Crisis Ahead: Power Consumption in AI Data Centers: Four Areas Chips Can Help

3 months ago 1

AI data centers are consuming energy at roughly four times the rate that more electricity is being added to grids, setting the stage for fundamental shifts in where power is generated, where AI data centers are built, and much more efficient system, chip, and software architectures.

The numbers are particularly striking for the United States and China, which are in a race to ramp up AI data centers. A 2024 report commissioned by the U.S. Department of Energy showed that last year, U.S. data centers consumed about 4.4% of the total electricity generated, or roughly 176 terawatt hours. That number is expected to increase to between 325 and 580 TWh by 2028, which is 6.7% to 12% of all the electricity generated in the U.S., respectively.


Fig. 1: Total electricity generation vs. consumption due to server storage, network equipment and infrastructure from 2014 through 2028 (estimated). Source: Lawrence Berkeley National Laboratory report[1]

China, meanwhile is expected to reach 400 TWh by next year, and while those numbers may look comparable to consumption in the U.S., the International Energy Agency noted[2] that China’s citizens consume significantly less energy than their U.S. counterparts. On a global scale, the rate of consumption is increasing 30% per year due primarily to AI, with the United States and China accounting for about 80% of that increase.


Fig. 2: Where the electricity is being consumed. Source: IEA

“Power is not a joke anymore,” said Jean-Marie Brunet, vice president and general manager for hardware-assisted verification at Siemens EDA. “Imagine if data center power consumption in 2028 is 12% of the entire power consumption of the United States. That’s insane. We’d have to redo the entire grid.”

Others agree. “Power generation is going to be a big deal,” noted Jensen Huang, president and CEO of NVIDIA, during a recent CDNLive discussion with Cadence CEO Anirudh Devgan. “The reason for that is power grids aren’t going to be enough to sustain the growth of this industry. We’d like to build this industry on-shore, and if you want to do that, then we’re going to see a lot of diesel power generators and all kinds of stuff.”

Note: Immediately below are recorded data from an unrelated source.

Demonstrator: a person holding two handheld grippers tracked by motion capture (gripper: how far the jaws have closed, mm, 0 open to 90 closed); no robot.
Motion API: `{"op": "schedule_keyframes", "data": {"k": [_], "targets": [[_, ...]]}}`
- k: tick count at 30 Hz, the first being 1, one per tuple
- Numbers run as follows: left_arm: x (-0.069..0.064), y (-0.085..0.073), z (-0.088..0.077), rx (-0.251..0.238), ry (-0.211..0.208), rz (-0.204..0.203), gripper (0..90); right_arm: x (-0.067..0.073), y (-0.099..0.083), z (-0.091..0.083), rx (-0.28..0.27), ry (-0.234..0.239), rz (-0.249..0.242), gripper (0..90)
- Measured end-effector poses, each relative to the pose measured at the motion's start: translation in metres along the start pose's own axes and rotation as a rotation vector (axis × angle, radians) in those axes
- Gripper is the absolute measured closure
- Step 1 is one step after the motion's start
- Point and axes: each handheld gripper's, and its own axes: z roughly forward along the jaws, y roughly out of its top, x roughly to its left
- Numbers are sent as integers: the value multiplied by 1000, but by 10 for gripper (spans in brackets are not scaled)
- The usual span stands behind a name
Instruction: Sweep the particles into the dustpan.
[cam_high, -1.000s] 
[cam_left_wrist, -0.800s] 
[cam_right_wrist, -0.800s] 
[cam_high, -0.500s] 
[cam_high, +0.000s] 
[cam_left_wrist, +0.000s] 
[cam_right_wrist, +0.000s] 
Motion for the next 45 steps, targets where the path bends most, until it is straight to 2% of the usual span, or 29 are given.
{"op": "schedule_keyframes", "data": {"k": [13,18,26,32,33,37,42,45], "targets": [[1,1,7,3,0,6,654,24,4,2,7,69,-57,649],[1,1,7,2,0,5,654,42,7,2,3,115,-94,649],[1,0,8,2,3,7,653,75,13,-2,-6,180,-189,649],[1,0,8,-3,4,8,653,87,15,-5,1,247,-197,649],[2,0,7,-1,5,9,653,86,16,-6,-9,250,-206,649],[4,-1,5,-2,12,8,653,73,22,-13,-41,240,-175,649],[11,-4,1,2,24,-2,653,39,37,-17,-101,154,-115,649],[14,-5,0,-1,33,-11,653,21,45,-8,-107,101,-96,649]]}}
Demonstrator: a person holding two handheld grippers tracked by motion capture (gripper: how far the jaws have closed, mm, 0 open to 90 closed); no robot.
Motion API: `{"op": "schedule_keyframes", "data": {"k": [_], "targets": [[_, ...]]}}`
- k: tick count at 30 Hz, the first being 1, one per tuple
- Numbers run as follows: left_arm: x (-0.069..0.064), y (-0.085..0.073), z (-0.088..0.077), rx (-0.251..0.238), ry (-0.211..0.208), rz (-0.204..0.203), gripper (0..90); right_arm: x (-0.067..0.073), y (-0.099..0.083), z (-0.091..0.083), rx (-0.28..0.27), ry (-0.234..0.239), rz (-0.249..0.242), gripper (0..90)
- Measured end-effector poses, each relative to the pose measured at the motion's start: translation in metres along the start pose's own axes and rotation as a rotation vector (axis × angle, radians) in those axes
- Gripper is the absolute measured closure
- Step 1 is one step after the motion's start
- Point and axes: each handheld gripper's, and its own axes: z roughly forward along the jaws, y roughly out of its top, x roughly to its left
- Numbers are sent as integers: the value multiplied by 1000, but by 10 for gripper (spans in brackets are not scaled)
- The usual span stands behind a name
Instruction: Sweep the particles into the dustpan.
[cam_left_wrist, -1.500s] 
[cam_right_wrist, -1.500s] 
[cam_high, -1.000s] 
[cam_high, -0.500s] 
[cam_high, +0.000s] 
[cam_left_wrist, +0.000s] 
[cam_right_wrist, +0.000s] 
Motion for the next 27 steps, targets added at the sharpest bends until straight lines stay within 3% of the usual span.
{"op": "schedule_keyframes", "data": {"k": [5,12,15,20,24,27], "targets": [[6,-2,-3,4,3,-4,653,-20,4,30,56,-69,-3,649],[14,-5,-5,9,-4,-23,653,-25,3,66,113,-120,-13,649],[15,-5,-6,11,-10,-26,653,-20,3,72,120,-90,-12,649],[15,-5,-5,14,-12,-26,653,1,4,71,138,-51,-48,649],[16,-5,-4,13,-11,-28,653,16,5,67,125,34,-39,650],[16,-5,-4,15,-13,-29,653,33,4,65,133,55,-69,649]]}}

So what can be done about it? There are four main target areas, each of which directly involves the semiconductor industry:

  • Reducing transmission distances and the number of step-down voltages;
  • Limiting data movement whenever possible;
  • More efficient processing, and
  • Better cooling closer to processing elements or inside of packages.

Distance and step-down losses
As with data, there is a cost for moving electricity. An average of 5% of electricity is lost during transmission and distribution, according to the U.S. Energy Information Administration. What’s counterintuitive is that high-voltage lines that run up to hundreds of miles have a lower loss (about 2%) than lower-voltage lines running over shorter distances (about 4%). Those numbers are compounded by the source, as well, because different sources have different conversion rates (see figure 3, below.)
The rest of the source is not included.